Return exactly the lines of the records below, starting at the line that contains "right_arm: wrist_roll (-41..48), elbow" and ending at the line that contains "left_leg: left_ankle_roll (-5.2..4.6), left_ankle_pitch", with both of those lines kept.

+++ EXTRACTED MATERIAL +++

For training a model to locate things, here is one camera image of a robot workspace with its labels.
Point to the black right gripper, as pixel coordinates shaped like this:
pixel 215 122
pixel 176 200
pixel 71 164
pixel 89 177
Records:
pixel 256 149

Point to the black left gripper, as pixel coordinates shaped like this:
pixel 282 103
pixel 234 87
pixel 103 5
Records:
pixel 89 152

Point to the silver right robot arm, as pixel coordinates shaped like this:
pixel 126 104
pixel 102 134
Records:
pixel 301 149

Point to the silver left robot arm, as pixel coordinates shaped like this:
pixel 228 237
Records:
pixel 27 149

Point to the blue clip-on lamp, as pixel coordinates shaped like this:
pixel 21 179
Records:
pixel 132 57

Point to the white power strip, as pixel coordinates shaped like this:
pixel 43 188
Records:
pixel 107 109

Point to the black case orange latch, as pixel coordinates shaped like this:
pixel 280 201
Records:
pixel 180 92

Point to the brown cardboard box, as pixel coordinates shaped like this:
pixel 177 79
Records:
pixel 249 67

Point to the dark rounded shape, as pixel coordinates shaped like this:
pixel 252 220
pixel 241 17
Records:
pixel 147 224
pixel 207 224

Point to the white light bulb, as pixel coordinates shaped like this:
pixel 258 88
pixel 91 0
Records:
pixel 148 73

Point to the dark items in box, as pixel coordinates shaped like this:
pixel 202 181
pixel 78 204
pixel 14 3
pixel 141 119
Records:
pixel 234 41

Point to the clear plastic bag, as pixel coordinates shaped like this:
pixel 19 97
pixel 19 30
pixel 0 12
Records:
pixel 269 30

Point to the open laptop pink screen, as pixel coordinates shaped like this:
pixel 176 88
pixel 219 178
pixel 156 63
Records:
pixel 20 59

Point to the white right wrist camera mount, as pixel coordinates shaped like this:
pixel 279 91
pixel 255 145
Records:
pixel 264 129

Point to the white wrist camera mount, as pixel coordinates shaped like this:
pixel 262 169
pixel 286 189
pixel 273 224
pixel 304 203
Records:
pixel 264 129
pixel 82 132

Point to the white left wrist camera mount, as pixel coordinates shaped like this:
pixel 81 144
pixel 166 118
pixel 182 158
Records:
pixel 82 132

+++
+++ EXTRACTED MATERIAL +++

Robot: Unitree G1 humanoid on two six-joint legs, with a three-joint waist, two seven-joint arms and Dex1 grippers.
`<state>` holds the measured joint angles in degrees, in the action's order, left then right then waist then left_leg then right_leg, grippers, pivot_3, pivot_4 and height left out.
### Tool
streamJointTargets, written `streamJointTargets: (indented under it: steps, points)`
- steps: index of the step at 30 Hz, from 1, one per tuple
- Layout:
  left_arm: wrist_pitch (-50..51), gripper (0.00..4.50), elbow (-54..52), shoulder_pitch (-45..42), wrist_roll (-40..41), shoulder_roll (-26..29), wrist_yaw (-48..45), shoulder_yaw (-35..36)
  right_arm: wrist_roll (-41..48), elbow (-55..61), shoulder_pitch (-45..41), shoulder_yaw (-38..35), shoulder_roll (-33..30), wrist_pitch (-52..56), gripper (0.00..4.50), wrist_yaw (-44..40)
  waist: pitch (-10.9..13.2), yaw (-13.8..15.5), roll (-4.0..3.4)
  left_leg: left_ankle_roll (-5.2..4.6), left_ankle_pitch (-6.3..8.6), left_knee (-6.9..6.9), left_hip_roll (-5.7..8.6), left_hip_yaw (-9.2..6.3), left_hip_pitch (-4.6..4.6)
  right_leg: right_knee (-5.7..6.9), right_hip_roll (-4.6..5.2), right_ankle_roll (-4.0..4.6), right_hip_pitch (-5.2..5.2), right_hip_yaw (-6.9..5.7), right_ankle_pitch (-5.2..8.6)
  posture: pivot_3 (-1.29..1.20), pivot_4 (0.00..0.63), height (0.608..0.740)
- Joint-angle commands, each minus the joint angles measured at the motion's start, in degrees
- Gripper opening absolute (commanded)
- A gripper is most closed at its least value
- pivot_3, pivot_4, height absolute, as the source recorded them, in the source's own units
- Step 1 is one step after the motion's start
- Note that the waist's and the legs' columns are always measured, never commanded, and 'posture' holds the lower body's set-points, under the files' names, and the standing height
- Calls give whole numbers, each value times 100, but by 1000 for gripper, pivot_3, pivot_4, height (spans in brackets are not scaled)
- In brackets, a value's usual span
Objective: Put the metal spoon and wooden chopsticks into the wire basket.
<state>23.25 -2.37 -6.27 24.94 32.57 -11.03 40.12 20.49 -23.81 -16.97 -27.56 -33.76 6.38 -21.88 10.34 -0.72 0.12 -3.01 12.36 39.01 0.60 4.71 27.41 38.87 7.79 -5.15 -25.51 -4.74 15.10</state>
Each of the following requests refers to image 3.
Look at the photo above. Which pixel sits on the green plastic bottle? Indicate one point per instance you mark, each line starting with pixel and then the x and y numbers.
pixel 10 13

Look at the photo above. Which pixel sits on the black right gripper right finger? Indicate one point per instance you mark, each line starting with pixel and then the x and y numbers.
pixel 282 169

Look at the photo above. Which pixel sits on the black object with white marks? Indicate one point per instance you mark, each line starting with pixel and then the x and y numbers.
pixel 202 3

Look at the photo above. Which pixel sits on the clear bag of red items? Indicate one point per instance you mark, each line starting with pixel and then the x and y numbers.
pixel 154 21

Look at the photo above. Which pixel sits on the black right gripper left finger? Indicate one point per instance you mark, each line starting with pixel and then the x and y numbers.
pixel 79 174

+++

→ **YOUR SOLUTION**
  right_arm: wrist_roll (-41..48), elbow (-55..61), shoulder_pitch (-45..41), shoulder_yaw (-38..35), shoulder_roll (-33..30), wrist_pitch (-52..56), gripper (0.00..4.50), wrist_yaw (-44..40)
  waist: pitch (-10.9..13.2), yaw (-13.8..15.5), roll (-4.0..3.4)
  left_leg: left_ankle_roll (-5.2..4.6), left_ankle_pitch (-6.3..8.6), left_knee (-6.9..6.9), left_hip_roll (-5.7..8.6), left_hip_yaw (-9.2..6.3), left_hip_pitch (-4.6..4.6)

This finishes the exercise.